* WHAT IS BEING ASKED:
Take the data that follows and return it exactly.

* MATERIAL PROVIDED:
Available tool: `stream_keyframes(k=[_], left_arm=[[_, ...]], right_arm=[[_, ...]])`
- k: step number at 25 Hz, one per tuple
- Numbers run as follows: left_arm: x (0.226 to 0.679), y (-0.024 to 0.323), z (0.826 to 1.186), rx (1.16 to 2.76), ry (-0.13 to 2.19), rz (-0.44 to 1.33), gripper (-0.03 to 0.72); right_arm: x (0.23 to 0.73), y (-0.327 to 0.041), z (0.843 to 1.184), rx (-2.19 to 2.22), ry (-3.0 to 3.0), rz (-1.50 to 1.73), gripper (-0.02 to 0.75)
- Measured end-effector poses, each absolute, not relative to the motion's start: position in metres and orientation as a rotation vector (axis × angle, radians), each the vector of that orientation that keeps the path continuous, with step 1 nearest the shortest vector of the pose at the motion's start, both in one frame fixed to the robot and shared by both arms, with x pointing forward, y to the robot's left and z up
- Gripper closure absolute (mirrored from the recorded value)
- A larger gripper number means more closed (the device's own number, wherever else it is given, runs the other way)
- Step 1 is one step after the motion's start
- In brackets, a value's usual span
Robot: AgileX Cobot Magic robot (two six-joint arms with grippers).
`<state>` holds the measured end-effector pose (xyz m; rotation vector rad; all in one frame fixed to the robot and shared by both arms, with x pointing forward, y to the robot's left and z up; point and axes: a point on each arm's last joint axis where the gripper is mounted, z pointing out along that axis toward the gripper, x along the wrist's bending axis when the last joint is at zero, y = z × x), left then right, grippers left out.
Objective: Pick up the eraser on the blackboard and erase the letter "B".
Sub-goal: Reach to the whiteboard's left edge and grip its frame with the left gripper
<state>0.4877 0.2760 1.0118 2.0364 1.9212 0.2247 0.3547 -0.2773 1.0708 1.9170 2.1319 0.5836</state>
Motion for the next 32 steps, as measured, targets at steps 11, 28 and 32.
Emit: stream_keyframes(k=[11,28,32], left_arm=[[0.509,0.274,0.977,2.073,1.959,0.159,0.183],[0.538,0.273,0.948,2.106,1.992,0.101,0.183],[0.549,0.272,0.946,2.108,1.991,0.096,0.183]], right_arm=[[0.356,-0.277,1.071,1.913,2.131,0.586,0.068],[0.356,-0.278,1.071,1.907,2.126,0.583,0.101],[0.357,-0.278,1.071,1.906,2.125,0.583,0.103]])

* RESULT OF THE EXERCISE:
Available tool: `stream_keyframes(k=[_], left_arm=[[_, ...]], right_arm=[[_, ...]])`
- k: step number at 25 Hz, one per tuple
- Numbers run as follows: left_arm: x (0.226 to 0.679), y (-0.024 to 0.323), z (0.826 to 1.186), rx (1.16 to 2.76), ry (-0.13 to 2.19), rz (-0.44 to 1.33), gripper (-0.03 to 0.72); right_arm: x (0.23 to 0.73), y (-0.327 to 0.041), z (0.843 to 1.184), rx (-2.19 to 2.22), ry (-3.0 to 3.0), rz (-1.50 to 1.73), gripper (-0.02 to 0.75)
- Measured end-effector poses, each absolute, not relative to the motion's start: position in metres and orientation as a rotation vector (axis × angle, radians), each the vector of that orientation that keeps the path continuous, with step 1 nearest the shortest vector of the pose at the motion's start, both in one frame fixed to the robot and shared by both arms, with x pointing forward, y to the robot's left and z up
- Gripper closure absolute (mirrored from the recorded value)
- A larger gripper number means more closed (the device's own number, wherever else it is given, runs the other way)
- Step 1 is one step after the motion's start
- In brackets, a value's usual span
Robot: AgileX Cobot Magic robot (two six-joint arms with grippers).
`<state>` holds the measured end-effector pose (xyz m; rotation vector rad; all in one frame fixed to the robot and shared by both arms, with x pointing forward, y to the robot's left and z up; point and axes: a point on each arm's last joint axis where the gripper is mounted, z pointing out along that axis toward the gripper, x along the wrist's bending axis when the last joint is at zero, y = z × x), left then right, grippers left out.
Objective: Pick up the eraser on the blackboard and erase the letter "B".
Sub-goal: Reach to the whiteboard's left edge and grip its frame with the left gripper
<state>0.4877 0.2760 1.0118 2.0364 1.9212 0.2247 0.3547 -0.2773 1.0708 1.9170 2.1319 0.5836</state>
Motion for the next 32 steps, as measured, targets at steps 11, 28 and 32.
Emit: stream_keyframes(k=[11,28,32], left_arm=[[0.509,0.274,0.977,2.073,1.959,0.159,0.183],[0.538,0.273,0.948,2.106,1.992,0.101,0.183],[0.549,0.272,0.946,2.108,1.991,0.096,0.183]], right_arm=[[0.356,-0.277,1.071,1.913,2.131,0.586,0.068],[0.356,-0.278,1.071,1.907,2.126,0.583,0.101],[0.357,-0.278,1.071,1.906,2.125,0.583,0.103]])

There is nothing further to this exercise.